THE HAPPINESS OF THE KATAKURIS (Japan, 2001)
Directed by: Takashi Miike
Starring: Sawada Kenji, Nishida Naomi, Takeda Shinji, Matsuzaka Keiko, Kiyoshiro Imawano
2001 was the year the movies cried. We cried as Steven Spielberg re-released the charming ET: The Extraterrestrial, that story of a lovable, dwarfen alien touching the heart of a little boy. Sean Penn's brave performance as a retarded father in I Am Sam kindled a glow in our collective breast as we realized that the love of children is the common denominator that brings us all together. In this heartwarming tradition, Takashi Miike brings us The Happiness of the Katakuris, the touching story of a Japanese family who open a mountain inn in the name of family togetherness and, in an attempt to preserve their reputation, chop up their guests and bury them...bury them all!!!
Takashi Miike's mutant musical is an all-singing, all-dancing, all-dismemberment extravaganza of family values, caked with grime and grue. A full-out assault on logic and sentiment, it plays like the latest Monty Python movie, except meaner, and more blood-thirsty, and in Japanese. But wait! There's more! It's also a musical! Yes, sumo wrestlers may be rutting with schoolgirls, the cute animal inn may be entirely staffed by cute animals who work hard or they'll be eaten, corpses may get mutilated, people may get killed, but they get that way while singing and dancing.

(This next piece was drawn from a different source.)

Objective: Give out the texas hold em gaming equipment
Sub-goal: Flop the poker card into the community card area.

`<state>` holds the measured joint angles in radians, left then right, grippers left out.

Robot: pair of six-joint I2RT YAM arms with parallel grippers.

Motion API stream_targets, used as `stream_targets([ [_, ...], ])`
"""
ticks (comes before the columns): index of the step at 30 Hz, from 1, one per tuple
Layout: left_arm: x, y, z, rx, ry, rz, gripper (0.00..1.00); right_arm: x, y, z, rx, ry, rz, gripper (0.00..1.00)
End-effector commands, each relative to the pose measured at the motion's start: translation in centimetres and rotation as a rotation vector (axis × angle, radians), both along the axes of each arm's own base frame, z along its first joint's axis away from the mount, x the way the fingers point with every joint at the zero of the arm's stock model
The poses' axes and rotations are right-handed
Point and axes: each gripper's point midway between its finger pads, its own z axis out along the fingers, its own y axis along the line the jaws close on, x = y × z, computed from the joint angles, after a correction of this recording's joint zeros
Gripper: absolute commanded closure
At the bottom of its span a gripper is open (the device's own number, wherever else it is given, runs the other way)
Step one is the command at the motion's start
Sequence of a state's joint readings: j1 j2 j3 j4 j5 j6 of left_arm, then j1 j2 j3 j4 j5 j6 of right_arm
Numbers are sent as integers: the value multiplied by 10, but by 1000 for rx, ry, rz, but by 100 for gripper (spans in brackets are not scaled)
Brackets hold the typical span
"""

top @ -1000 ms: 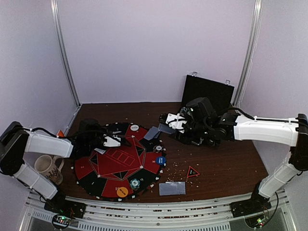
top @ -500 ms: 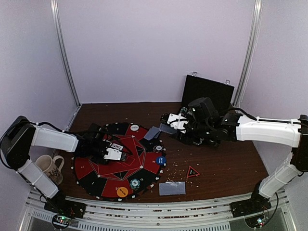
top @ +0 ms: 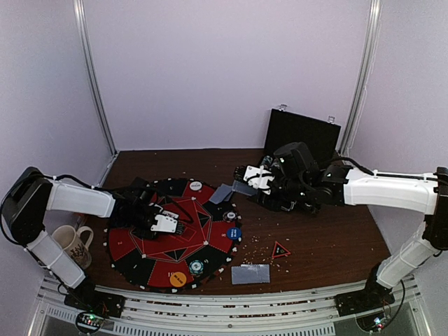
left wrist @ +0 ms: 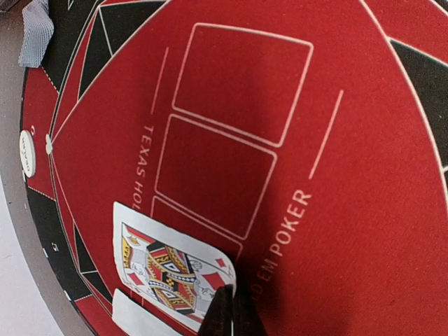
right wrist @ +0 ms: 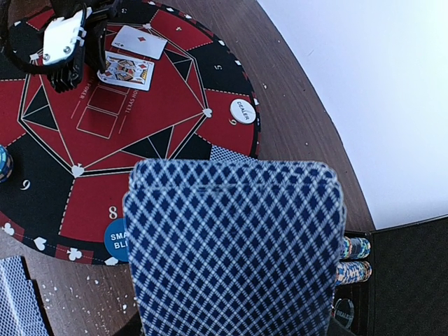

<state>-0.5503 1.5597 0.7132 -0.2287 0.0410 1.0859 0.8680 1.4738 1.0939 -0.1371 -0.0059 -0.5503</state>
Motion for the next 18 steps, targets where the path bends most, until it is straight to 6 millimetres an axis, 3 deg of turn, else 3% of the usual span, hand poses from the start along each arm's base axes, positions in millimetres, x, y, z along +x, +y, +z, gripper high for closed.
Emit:
stream_targets([
  [1,-24,26,-28,106,115,40,93,1,-7,14,15,-29,-21,49],
  [8,-24,36,-32,153,121,77,74,1,-7,14,16,-28,-20,49],
  [13,-29,38,-29,153,155,105,74,2,-8,13,10,-28,-23,49],
  [15,-26,27,-17,107,161,111,74,1,-8,12,8,-27,-23,49],
  [18,-16,-3,23,-58,142,128,74,2,-8,11,5,-27,-23,49],
])
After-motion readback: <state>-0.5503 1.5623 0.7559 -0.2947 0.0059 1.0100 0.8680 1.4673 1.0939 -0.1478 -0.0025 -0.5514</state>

Takashi Miike was hired to direct The Happiness of the Katakuris by Shochiku Studios as their annual feel-good New Year's family film. What on earth were they thinking? The film was the official Japanese adaptation of Korean director Kim Ji-Won's first film, a subtle, black comedy called The Quiet Family. Most Americans will be as shocked as Shochiku's executives were when they view what Miike has done, abducting Kim Ji-Won's movie and running deep into the freaky zone. And no one can make him leave.
Happiness is the most fun you'll have in a movie theater this summer; it's a movie with a high "Who cares?" quotient. Action scenes unfurl in claymation. When love songs begin, they sport helpful karaoke subtitles for audience sing-a-long. Controversial Japanese punk rocker Kiyoshiro Imawano turns in the most beautiful performance of the decade as the half-Japanese, half-American Naval officer, Richard Sagawa. Kiyoshiro had his punk version of the Japanese national anthem banned recently, but his performance as Richard Sagawa is a far graver assault on society.
An affront to everything decent and heartwarming in the universe, The Happiness of the Katakuris is a blast of anarchy that just happens to be the feel-good, fun-time movie of 2002.